L’antefatto: Barbara porta il proprio bimbo autistico al Carrefour di Assago, alle porte di Milano, per vedere il tour delle auto di Cars. Qualcosa non va come dovrebbe, l’ingranaggio si inceppa e ne viene fuori una pessima figura per Carrefour. Della vicenda ne fa un post che in pochi giorni crea una blogstorm.
Scrive Luca:
Credo che questo caso insegni che un marchio non è nulla se non le persone che lo rappresentano. Non serve, per smettere di piangere, che i responsabili, il fotografo e la hostess, siano puniti. Perché non sono evidentemente responsabili: in un certo senso, sembrano incapaci di intendere e di volere. Sono il frutto di un meccanismo che li domina e li ha disumanizzati. Se i manager che guidano il Carrefour vogliono fare qualcosa di bello, dovrebbero smettere i panni del loro ruolo e andare da Barbara e parlarle, e cercare di capire, e dimostrare la loro solidarietà di persone. Perché siamo tutti persone schiacciate da un meccanismo che ci identifica con il nostro ruolo e ci disumanizza. E l’unica salvezza è saper uscire da quel ruolo e dimostrare che il meccanismo non ci domina, che lo sappiamo guardare da fuori e valutarne il giusto valore. E se anche il fotografo e la hostess volessero dare un segno di umanità, andando a trovare Barbara, quello sarebbe un bel gesto.

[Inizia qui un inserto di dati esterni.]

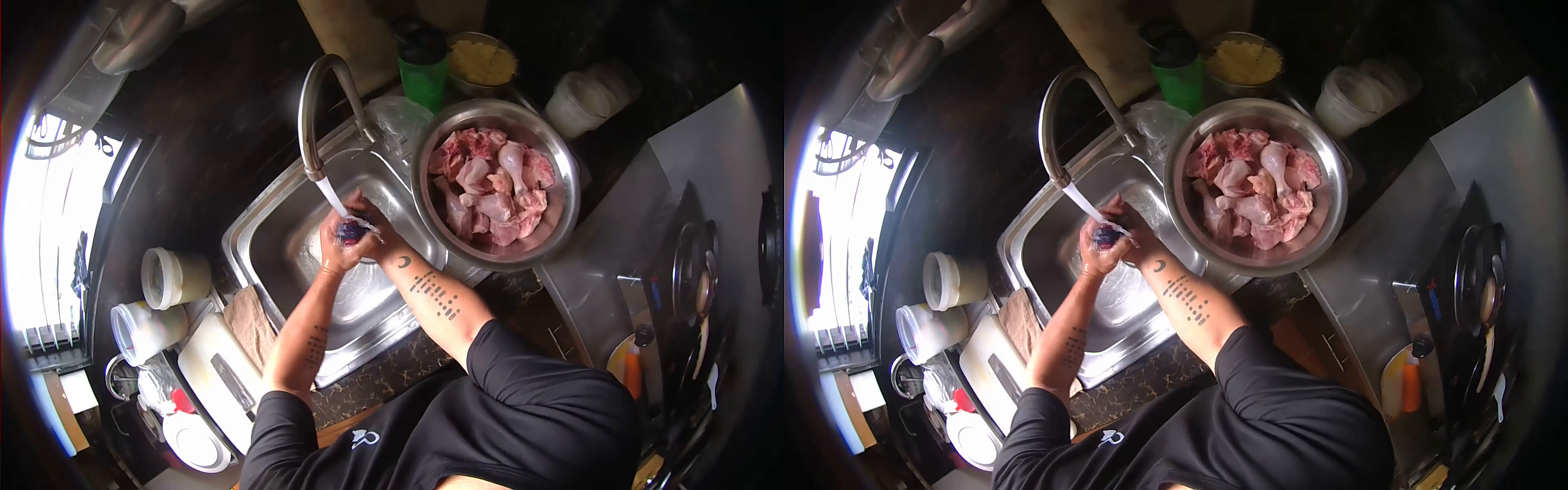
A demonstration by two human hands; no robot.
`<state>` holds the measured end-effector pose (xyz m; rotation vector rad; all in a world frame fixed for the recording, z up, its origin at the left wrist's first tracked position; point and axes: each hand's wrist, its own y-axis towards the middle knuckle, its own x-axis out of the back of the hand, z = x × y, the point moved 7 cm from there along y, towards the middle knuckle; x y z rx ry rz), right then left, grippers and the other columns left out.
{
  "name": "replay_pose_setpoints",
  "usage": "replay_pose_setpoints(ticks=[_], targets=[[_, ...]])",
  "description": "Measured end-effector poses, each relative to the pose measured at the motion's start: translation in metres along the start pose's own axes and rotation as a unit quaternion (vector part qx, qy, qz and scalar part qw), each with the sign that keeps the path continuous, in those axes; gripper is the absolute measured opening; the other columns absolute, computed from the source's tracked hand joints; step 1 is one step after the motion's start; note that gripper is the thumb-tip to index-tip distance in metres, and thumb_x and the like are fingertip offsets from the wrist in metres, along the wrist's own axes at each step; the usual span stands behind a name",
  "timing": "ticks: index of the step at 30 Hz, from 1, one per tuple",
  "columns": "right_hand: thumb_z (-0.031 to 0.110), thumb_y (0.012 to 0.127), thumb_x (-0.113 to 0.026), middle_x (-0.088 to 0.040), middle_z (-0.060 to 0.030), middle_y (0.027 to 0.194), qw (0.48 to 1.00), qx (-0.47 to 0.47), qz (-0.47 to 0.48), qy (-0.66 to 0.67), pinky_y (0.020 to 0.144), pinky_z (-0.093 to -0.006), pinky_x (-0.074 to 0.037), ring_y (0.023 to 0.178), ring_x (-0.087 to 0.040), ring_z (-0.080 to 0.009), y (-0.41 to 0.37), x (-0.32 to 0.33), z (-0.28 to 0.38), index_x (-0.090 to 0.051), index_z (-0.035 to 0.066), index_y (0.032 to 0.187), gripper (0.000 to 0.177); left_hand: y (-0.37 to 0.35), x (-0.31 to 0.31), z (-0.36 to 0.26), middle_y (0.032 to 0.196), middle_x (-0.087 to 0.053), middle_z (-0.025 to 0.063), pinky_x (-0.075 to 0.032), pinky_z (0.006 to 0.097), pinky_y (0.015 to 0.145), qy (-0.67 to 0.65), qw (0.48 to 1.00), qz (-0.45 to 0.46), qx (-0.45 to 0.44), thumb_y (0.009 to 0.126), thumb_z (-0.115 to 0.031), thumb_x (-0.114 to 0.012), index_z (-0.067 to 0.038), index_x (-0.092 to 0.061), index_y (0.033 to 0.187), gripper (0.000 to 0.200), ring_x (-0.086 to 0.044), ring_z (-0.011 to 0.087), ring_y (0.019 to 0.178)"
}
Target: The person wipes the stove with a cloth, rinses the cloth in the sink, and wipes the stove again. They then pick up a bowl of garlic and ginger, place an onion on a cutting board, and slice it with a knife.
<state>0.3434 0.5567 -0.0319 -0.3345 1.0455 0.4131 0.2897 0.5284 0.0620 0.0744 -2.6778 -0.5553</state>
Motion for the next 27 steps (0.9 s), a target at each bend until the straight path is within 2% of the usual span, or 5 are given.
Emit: replay_pose_setpoints(ticks=[8, 11, 16, 19, 27], targets=[[0.004, 0.087, -0.062, -0.06, -0.0079, 0.082, 0.928, 0.142, -0.244, -0.242, 0.061, -0.0368, -0.055, 0.074, -0.065, -0.0217, -0.02, -0.005, 0.015, -0.055, 0.008, 0.087, 0.009, -0.077, -0.003, 0.066, 0.096, -0.067, 0.0099, -0.054, 0.0376, 0.084, -0.529, 0.672, -0.383, 0.349, 0.086, -0.02, -0.061, -0.003, -0.06, 0.102, 0.023, -0.065, 0.0232, 0.091], [0.002, 0.077, -0.065, -0.065, -0.0116, 0.079, 0.807, 0.269, -0.07, -0.521, 0.067, -0.0387, -0.053, 0.077, -0.066, -0.0281, -0.055, -0.085, 0.054, -0.065, 0.007, 0.082, 0.007, -0.08, -0.013, 0.046, 0.119, -0.063, 0.0148, -0.049, 0.043, 0.102, -0.626, 0.642, -0.162, 0.411, 0.09, -0.029, -0.059, -0.002, -0.058, 0.122, 0.042, -0.061, 0.0293, 0.112], [0.019, 0.072, -0.064, -0.067, -0.0098, 0.086, 0.602, 0.41, 0.215, -0.651, 0.073, -0.0389, -0.054, 0.08, -0.067, -0.0265, -0.096, -0.183, 0.056, -0.065, 0.01, 0.075, 0.009, -0.056, 0.038, 0.007, 0.074, -0.06, 0.0013, -0.049, 0.026, 0.068, 0.037, 0.995, 0.081, 0.04, 0.096, -0.021, -0.057, -0.002, -0.064, 0.094, 0.021, -0.058, 0.0141, 0.07], [0.021, 0.072, -0.06, -0.066, -0.0099, 0.078, 0.542, 0.42, 0.341, -0.643, 0.067, -0.0434, -0.053, 0.074, -0.066, -0.0278, -0.116, -0.205, 0.038, -0.063, 0.008, 0.068, 0.013, -0.029, 0.026, -0.058, 0.073, -0.056, -0.0021, -0.049, 0.0264, 0.077, -0.381, 0.672, 0.244, 0.587, 0.086, -0.009, -0.064, 0.0, -0.064, 0.109, 0.024, -0.057, 0.0085, 0.072], [0.02, 0.086, -0.052, -0.071, -0.016, 0.091, 0.471, 0.126, 0.449, -0.749, 0.073, -0.0466, -0.054, 0.086, -0.068, -0.0324, -0.112, -0.128, -0.085, -0.072, 0.003, 0.089, 0.026, -0.052, -0.013, 0.009, 0.107, -0.072, 0.0094, -0.05, 0.032, 0.086, 0.128, 0.732, 0.518, 0.423, 0.083, -0.021, -0.07, -0.007, -0.074, 0.106, 0.028, -0.066, 0.0195, 0.093]])
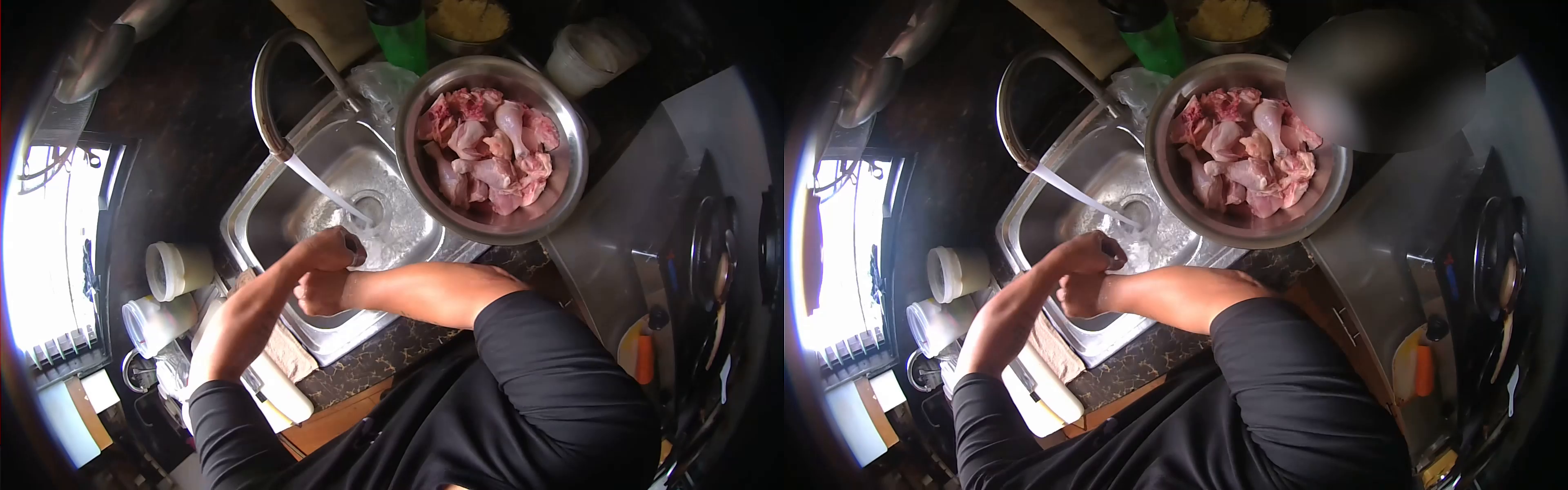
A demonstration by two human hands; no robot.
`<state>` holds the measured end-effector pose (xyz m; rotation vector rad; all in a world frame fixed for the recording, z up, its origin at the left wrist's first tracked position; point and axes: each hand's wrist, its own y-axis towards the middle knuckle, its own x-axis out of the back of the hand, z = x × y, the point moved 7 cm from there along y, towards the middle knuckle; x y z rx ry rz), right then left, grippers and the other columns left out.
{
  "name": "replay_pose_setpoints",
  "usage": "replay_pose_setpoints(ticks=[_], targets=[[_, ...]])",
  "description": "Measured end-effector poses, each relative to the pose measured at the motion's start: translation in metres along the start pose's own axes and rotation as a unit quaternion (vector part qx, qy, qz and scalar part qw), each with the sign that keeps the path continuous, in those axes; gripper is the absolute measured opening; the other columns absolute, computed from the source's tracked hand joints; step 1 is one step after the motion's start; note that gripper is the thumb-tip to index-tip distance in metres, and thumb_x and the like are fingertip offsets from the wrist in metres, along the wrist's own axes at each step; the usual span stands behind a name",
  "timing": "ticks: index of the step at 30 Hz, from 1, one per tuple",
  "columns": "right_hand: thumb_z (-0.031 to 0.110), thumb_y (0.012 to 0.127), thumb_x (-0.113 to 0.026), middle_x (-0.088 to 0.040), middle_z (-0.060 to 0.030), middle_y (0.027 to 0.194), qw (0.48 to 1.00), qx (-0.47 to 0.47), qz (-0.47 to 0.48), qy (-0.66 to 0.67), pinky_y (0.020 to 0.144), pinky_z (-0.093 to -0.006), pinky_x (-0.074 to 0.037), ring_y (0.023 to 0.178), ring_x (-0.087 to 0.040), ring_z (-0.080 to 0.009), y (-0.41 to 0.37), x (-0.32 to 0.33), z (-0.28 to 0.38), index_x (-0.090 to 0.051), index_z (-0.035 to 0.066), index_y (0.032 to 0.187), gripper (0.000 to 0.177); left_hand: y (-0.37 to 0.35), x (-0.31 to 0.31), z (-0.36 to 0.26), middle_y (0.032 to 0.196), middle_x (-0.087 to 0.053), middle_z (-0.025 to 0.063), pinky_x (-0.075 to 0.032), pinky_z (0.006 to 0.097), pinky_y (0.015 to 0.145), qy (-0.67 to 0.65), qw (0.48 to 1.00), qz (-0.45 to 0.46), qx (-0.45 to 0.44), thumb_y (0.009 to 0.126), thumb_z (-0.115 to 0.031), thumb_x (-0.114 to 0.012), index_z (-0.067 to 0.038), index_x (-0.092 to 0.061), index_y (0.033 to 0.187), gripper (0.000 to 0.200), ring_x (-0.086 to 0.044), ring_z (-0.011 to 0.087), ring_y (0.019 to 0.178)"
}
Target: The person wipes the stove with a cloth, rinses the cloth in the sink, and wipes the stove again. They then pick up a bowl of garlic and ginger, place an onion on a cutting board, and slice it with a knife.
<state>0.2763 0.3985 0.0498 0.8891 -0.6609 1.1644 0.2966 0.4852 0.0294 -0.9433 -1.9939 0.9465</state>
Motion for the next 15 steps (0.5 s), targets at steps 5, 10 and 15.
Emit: replay_pose_setpoints(ticks=[5, 10, 15], targets=[[0.015, 0.078, -0.056, -0.068, -0.0079, 0.081, 0.991, 0.124, 0.047, 0.027, 0.079, -0.041, -0.052, 0.091, -0.065, -0.0279, -0.018, 0.018, -0.021, -0.071, 0.011, 0.075, 0.016, 0.015, 0.008, 0.091, 0.079, -0.066, 0.0044, -0.05, 0.0332, 0.075, -0.504, 0.845, -0.182, 0.012, 0.09, -0.04, -0.069, -0.003, -0.07, 0.091, 0.037, -0.064, 0.0165, 0.077], [0.018, 0.079, -0.06, -0.069, -0.0105, 0.091, 0.973, -0.107, -0.106, 0.176, 0.088, -0.042, -0.051, 0.096, -0.064, -0.0325, -0.016, 0.117, -0.101, -0.072, 0.007, 0.091, 0.021, -0.014, 0.006, 0.086, 0.095, -0.067, 0.0108, -0.058, 0.0508, 0.078, -0.644, 0.733, -0.216, 0.035, 0.089, -0.066, -0.056, -0.003, -0.059, 0.111, 0.067, -0.067, 0.0251, 0.092], [0.03, 0.089, -0.059, -0.072, -0.0108, 0.093, 0.962, -0.224, -0.007, 0.156, 0.086, -0.0381, -0.052, 0.093, -0.068, -0.0272, -0.024, 0.137, -0.14, -0.072, 0.008, 0.098, 0.027, 0.011, 0.01, 0.077, 0.096, -0.069, 0.0109, -0.058, 0.0509, 0.077, -0.54, 0.792, -0.283, -0.028, 0.088, -0.043, -0.067, -0.006, -0.061, 0.112, 0.045, -0.07, 0.0276, 0.088]])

Interessanti anche le osservazioni di Enrico:
Al di là del fatto che Carrefour sia stato il diretto responsabile dell’accaduto o meno, non mi sembra ci siano dubbi sul fatto che dal punto di vista della gestione della reputazione, era Carrefour che doveva “rispondere”, e la risposta, a mio parere, doveva essere più veloce e più consona all’ambiente in cui la protesta si è sviluppata, ovvero la blogosfera. Come ho già scritto, la cosa migliore sarebbe stata che un alto esponente di Carrefour postasse un commento sul blog di Barbara.
Ha ragione Luca: comunque vada, il caso farà scuola. Perchè come ho avuto modo di dire in questa intervista, bisogna metterci la faccia. Velocemente, senza nascondersi dietro un comunicato (che, per altro non ho trovato nonostante se ne parli), senza rimanere dietro un marchio.
Barbara è una mamma con il suo bambino, Carrefour non può restare un marchio dietro un comunicato stampa: per rispondere, deve diventare per forza di cosa una persona, con un nome, con un volto, con un’opinione. Difficile? Sì, ma necessario.
Ps: un plauso a Mattel, unica azienda intervenuta; meno bene Disney (che organizzava la manifestazione ‘ospitata’ da Carrefour) e l’agenzia che operativamente ha gestito la manifestazione (igtime?).
by Mademoiselleanne
17 Set 2008 at 19:02
Il problema è che poi, passata la sfuriata iniziale, nessuno si ricorda più di niente e alla fine resta il comunicato stampa in cui si chiede scusa. E basta. Non restano, almeno nella mente dell’utente medio, i commenti, le considerazioni e altro.
Resta tutto scritto, questo sì, ma ho la terribile sensazione che la foga iniziale si stia spegnendo e che a breve della storia di Barbara si saprà sempre meno e si sentirà sempre meno l’esigenza di saperne di più
by Massimo Cavazzini
17 Set 2008 at 22:40
Ovviamente sono d’accordo, ma questo credo sia l’effetto di ogni notizia: dopo il picco, pian piano l’interesse scema. forse la fortuna del web è anche questa: fungere da enorme archivio storico, dove anche tra uno due o cinque anni potrai leggere e farti un’opinione di cosa è successo.